Avec une presse écrite en catalan, des chaînes de télévisions modernes et dynamiques, des radios, des manifestations, mais aussi une grande indépendance vis-à-vis de l’Etat espagnol dans la gestion de la vie de ses citoyens, la Catalogne est un Etat dans l’Etat. Et si la langue et la culture espagnole restent néanmoins majoritairement partagées par la population, les efforts menés depuis des années par les nationalistes commencent à porter leurs fruits : exemple symbolique mais très parlant, le dernier prestigieux prix littéraire Ramon Lull a été attribué à une jeune femme d’origine marocaine, qui a écrit ce deuxième roman en Catalan. Son premier roman s’intitulait Jo també soc catalan (Moi aussi je suis Catalane). Avec L’ultim Patriarcha (Le dernier patriarche), elle réussit ce que d’aucun Breton, Corse ou Occitan ne pourrait imaginer en France : devenir un succès commercial. Le livre, réimprimé déjà six fois en mois de six mois, sera traduit en espagnol au mois de novembre. Il promet d’être l’un des grands succès littéraires de la rentrée. L’ordre se serait-il inversé dans le milieu de la littérature ? En effet, pour les générations précédentes – dont Enrique Vila Matas, José Luis Zafon, Idelfonso Falcones ou Javier Cercas sont sans doute les plus représentatifs et les plus connus – écrire un roman, un article ou un essai se fera d'abord en espagnol, puis leurs écrits seront traduits en catalan. Avec Le dernier patriarche, ce fut le contraire. Attendons de voir comment sera reçu ce roman une fois édité en espagnol.... et si le catalan va devenir la langue de l'écriture pour les futurs grands écrivains catalans.
 

La langue de l’intégration serait donc actuellement en Catalogne le catalan et non plus l’espagnol. On ne peut que se réjouir de l’intérêt des Catalans pour une écrivaine d’origine étrangère, qui plus est de la rive sud de la Méditerranée, souvent méprisée par ailleurs. L’histoire raconte en outre la situation de l’enfant d’émigrés, en conflit avec la génération de ses parents car il s’est parfaitement intégré à la vie de son pays d’adoption. Mais à côté de cet intérêt louable pour comprendre la situation des immigrés en Espagne, les non-nationalistes demandent à prendre garde : les Catalans s'intéressent à tout tant que ce n'est pas en castillan, ou relevant de la culture castillane.... Pourquoi un tel ostracisme ? Ainsi cette décision inédite lors de la dernière foire de Francfort, où les Catalans ont déchaîné la polémique : en choisissant d'inviter uniquement des auteurs écrivant en Catalan, le gouvernement catalan a fermé la porte à ses plus prestigieux auteurs... écrivant en castillan mais vivant en Catalogne, et étant natifs de cette Région ! Où sont donc les limites de l'identité ? Et des politiques régionalistes ?
 

Aussi peut-on s’interroger sur l’avenir de ces langues dites “régionales” qui, dans une certaine mesure, exclues d’un côté et excluantes de l’autre, peinent à trouver une place en dehors de tout contexte politique, là où seule la littérature parlerait…

 

Elisabeth Cestor
Avec la complicité de José Ignacio Martin 

 



Ce changement de la constitution française n’entraînera aucun droit (il n’y aura par exemple pas de traduction obligatoire en langue régionale).
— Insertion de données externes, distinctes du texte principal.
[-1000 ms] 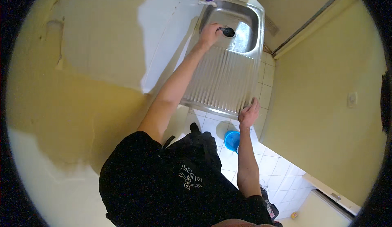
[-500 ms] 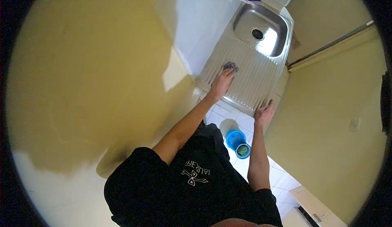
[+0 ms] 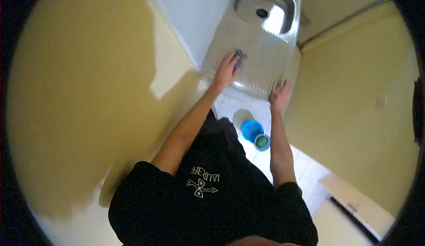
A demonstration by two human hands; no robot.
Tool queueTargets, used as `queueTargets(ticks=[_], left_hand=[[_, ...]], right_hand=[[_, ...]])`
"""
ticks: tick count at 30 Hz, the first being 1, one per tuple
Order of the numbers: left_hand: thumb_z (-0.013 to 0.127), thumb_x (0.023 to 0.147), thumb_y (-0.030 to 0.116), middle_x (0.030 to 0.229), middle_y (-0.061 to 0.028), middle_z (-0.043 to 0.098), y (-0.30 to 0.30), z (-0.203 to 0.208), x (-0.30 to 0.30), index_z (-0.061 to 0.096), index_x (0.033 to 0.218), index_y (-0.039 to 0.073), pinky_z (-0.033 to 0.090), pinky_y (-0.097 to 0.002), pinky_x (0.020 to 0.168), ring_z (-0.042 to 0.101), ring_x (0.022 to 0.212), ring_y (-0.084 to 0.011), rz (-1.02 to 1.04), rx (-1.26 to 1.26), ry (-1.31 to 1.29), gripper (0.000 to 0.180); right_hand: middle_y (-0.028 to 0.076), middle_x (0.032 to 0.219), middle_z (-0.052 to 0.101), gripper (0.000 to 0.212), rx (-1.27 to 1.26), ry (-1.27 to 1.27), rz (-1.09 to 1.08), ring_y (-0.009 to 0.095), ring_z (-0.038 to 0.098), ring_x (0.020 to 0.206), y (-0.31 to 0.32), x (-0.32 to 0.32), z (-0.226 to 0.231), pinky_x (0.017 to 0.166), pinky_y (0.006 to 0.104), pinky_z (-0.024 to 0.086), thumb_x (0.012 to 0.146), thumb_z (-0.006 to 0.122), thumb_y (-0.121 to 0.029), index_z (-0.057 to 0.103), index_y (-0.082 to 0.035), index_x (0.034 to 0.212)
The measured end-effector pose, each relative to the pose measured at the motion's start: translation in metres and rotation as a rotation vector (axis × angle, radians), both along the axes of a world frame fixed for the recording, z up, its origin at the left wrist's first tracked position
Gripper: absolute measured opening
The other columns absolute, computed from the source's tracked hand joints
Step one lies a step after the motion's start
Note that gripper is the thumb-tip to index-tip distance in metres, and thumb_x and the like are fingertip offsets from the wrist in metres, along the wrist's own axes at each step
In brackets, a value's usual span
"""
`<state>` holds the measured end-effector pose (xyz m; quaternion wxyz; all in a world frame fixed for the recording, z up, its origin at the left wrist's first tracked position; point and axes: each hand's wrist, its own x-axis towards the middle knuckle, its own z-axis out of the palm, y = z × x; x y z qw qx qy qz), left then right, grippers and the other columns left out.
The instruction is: The person wipes the sink basin and draining board with a sponge, then scrubs the sink edges and the surrounding wall with a brush.
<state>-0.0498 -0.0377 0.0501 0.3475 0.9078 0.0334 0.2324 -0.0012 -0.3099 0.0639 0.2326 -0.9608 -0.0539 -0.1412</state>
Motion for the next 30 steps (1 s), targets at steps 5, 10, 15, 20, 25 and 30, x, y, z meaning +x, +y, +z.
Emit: queueTargets(ticks=[5,10,15,20,25,30], left_hand=[[0.069,0.087,0.017,0.141,-0.0189,0.051,-0.007,0.002,0.015,0.055,0.132,0.001,0.037,-0.0450,0.113,0.045,0.133,-0.0380,-0.094,0.079,-0.046,0.050],[0.065,0.089,0.012,0.133,-0.0187,0.056,-0.014,-0.002,0.015,0.057,0.128,0.001,0.037,-0.0471,0.111,0.050,0.127,-0.0369,-0.046,0.017,-0.103,0.042],[0.066,0.090,0.013,0.134,-0.0164,0.055,-0.011,0.007,0.011,0.057,0.129,0.004,0.040,-0.0464,0.109,0.050,0.126,-0.0368,-0.037,0.092,-0.114,0.041],[0.066,0.089,0.012,0.128,-0.0129,0.055,-0.016,0.018,0.002,0.058,0.129,0.008,0.043,-0.0473,0.100,0.053,0.117,-0.0355,-0.005,0.084,-0.091,0.041],[0.068,0.089,0.017,0.120,-0.0146,0.057,-0.018,0.024,-0.001,0.058,0.129,0.010,0.048,-0.0435,0.094,0.056,0.109,-0.0352,0.043,0.066,-0.104,0.042],[0.070,0.089,0.021,0.117,-0.0163,0.059,-0.024,0.023,0.003,0.058,0.128,0.009,0.049,-0.0429,0.091,0.059,0.105,-0.0364,0.081,-0.073,-0.113,0.043]], right_hand=[[0.027,0.138,0.050,0.050,0.079,0.002,-0.010,0.044,0.045,0.129,-0.010,0.011,-0.019,0.108,0.0493,0.037,0.091,0.050,-0.013,0.044,0.004,0.137],[0.026,0.139,0.048,0.048,0.060,-0.044,-0.036,0.044,0.044,0.129,-0.009,0.009,-0.015,0.108,0.0491,0.037,0.093,0.048,-0.012,0.043,0.004,0.138],[0.027,0.137,0.049,0.045,0.086,-0.027,-0.049,0.044,0.045,0.127,-0.006,0.007,-0.010,0.107,0.0490,0.037,0.095,0.047,-0.012,0.044,0.004,0.137],[0.026,0.140,0.048,0.050,0.085,-0.065,-0.015,0.043,0.043,0.131,-0.011,0.008,-0.014,0.110,0.0491,0.035,0.091,0.050,-0.011,0.043,0.004,0.138],[0.026,0.138,0.049,0.043,0.070,-0.111,0.017,0.043,0.046,0.126,-0.009,0.003,-0.009,0.106,0.0484,0.038,0.096,0.047,-0.012,0.046,0.004,0.136],[0.026,0.142,0.046,0.049,0.082,-0.173,0.119,0.044,0.041,0.132,-0.010,0.005,-0.005,0.112,0.0507,0.033,0.090,0.050,-0.009,0.045,0.005,0.137]])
 Manuel Délano, “El V Congreso de la Lengua celebrará a Neruda y Mistral”, El Pais, 12 juillet 2008.

 N° 950-951, juin-juillet 2008. www.europe-revue.info

 Lire notamment à ce propos : Pere Rios, “La justicia obliga a impartir tres horas semanales de castellano en Cataluña”, El Pais, 5 juillet 2008.

 Nous sommes habitués en France à nommer ces entités administratives, les “Régions”, que les Espagnols nomment “Autonomies”.

 A lire notamment à ce sujet : “L'expérience espagnole, entretien avec Francesc Morata”, par Claude Olivesi. In : La pensée de midi N°21, "Quelles Régions pour demain ?" (Actes Sud, juin 2007).

 Contrairement à l’usage habituel en France, les Catalans qualifient leur langue comme étant “nationale” et non pas “régionale”. Les principales langues “régionales” d’Espagne sont le catalan, le basque et le galicien.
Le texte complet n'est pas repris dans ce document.